In addition to the other changes, my body also seems to be able to carry some of the cognitive load of processing things that I used to have to process in more intellectual and theoretical ways. I’m guessing this post probably seems pretty didactic, but I’m actually spending much less of my time lately “in my head” thinking in explicit, verbal ways. I can’t say for sure that it’s because I’m able to use my interoceptive sense to cogitate, though. It may be more that I’m sufficiently disoriented by the changes happening in myself that my nervous system is just busy rewiring some of my basic concepts and once that’s done, then I’ll have more access to those concepts (and more spare energy) to use to think abstractly and “intellectually” again. I’m not sure. What I can say is that I’m much less verbal in my thinking process these days, and that my process feels much “fuzzier” in some way, though still quite productive. I feel like I’m learning by leaps and bounds, but I’m not internally “discussing” what I’m learning and I’m not organizing it in the structured way that I’m used to. Though, somewhat to my surprise, the things I’ve learned lately all seem to be available at my fingertips as I’m writing this post, so it seems that my experiences are organized and retrievable. I’m just not doing that organization explicitly in the way I historically have. And it feels like this change has everything to do with my body being so much louder and “hummier” than before.

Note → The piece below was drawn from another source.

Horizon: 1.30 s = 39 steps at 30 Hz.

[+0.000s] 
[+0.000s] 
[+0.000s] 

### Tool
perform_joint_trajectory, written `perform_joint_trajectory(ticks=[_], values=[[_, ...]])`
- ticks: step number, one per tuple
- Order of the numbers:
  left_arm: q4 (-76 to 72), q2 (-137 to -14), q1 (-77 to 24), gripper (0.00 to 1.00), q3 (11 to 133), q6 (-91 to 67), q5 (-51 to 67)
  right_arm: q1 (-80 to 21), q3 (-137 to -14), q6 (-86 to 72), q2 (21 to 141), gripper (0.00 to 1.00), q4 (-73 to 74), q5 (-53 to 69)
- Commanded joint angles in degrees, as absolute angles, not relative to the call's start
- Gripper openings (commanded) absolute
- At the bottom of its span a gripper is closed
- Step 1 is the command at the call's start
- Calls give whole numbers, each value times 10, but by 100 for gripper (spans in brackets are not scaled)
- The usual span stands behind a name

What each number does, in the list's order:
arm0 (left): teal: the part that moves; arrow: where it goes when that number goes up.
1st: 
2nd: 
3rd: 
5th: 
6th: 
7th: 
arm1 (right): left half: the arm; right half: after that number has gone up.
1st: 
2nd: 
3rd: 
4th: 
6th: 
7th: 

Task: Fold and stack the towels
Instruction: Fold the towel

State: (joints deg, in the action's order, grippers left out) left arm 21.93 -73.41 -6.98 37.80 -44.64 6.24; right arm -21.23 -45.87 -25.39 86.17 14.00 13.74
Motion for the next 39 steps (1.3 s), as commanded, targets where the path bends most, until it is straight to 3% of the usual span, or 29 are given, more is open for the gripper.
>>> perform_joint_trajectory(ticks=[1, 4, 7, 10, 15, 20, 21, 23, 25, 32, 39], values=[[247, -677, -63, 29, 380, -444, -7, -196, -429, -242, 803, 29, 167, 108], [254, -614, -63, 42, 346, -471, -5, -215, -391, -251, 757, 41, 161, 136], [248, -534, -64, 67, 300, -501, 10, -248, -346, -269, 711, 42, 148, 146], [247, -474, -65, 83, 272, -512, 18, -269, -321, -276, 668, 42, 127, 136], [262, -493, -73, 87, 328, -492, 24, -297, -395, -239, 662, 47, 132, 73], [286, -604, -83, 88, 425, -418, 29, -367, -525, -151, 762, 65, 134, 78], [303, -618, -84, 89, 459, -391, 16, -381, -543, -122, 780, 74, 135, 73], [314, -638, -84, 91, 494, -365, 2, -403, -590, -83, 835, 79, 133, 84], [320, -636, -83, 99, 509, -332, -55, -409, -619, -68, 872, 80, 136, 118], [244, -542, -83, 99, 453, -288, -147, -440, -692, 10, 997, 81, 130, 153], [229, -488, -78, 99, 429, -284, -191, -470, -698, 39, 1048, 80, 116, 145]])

One of the (seeming) consequences of all of this is that I don’t talk as much, particularly about myself or my internal goings on, as I did before (this post to the extreme contrary). Again, I have no idea if this change is actually a result of the hormones changing my thinking in some sort of permanent way, or if this is more about me just being quiet because I’m disoriented right now. Whatever the case, I’m definitely much less verbal/didactic lately than I’ve been in ages, maybe ever.

Ok, so that’s a lot of stuff about estrogen. The more abstract stuff I got into at the end there is probably largely affected by the spiro as well (assuming it’s actually a result of the hormones at all), but the basic stuff at the beginning (about my emotions being more tied to my body and my body being louder and humming all the time) is definitely a result of the the estrogen. Those parts correlate very well with exactly when I started and stopped estrogen each time.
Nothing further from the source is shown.